Wednesday, 3 October 2012

Implementing Gesture/Air Mouse


The operating system used for the project is Ubuntu 11.04.The platform used for the project is scientific python(scipy). SciPy (pronounced "Sigh Pie") is open-source software for mathematics, science, and engineering. It is also the name of a very popular conference on scientific programming with Python. The SciPy library depends on NumPy, which provides convenient and fast N-dimensional array manipulation. The SciPy library is built to work with NumPy arrays, and provides many user-friendly and efficient numerical routines such as routines for numerical integration and optimization.

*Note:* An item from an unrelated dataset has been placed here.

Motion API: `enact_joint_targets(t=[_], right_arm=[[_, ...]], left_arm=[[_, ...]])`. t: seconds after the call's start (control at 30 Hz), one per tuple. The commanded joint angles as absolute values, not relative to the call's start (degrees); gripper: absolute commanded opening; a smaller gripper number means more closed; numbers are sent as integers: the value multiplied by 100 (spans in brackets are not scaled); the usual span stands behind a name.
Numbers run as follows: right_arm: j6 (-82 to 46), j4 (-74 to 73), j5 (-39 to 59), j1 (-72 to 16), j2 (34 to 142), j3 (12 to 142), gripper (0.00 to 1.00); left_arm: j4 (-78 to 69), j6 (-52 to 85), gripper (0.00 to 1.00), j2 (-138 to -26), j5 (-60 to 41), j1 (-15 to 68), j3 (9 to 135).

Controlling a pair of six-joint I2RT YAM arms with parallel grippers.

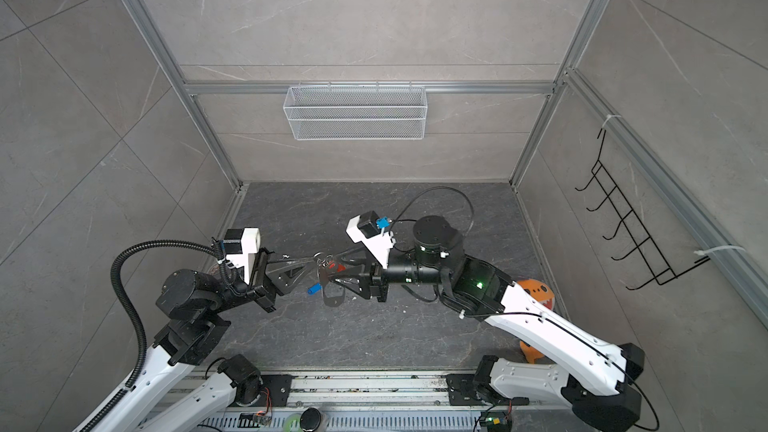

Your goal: Remove the keys from the keyring

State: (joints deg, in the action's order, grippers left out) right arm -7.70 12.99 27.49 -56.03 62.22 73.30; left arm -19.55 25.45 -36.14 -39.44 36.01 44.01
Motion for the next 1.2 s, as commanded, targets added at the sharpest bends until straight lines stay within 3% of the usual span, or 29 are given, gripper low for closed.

Together, they run on all popular operating systems, are quick to install, and are free of charge. NumPy and SciPy are easy to use, but powerful enough to be depended upon by some of the world's leading scientists and engineers.
          An additional library which we use is open cv. OpenCV (Open Source Computer Vision Library) is a library of programming functions mainly aimed at real time computer vision, developed by Intel and now supported by Willow Garage. It is free for use under the open source BSD license. It has C++, C, and Python and soon Java interfaces running on Windows, Linux, Android and Mac. The library has more than 2500 optimized algorithm. It is used around the world, has more than 2.5M downloads and 40K people in the user group. Uses range from interactive art, to mine inspection, stitching maps on the web on through advanced robotics. The library is cross-platform. It focuses mainly on real-time image processing.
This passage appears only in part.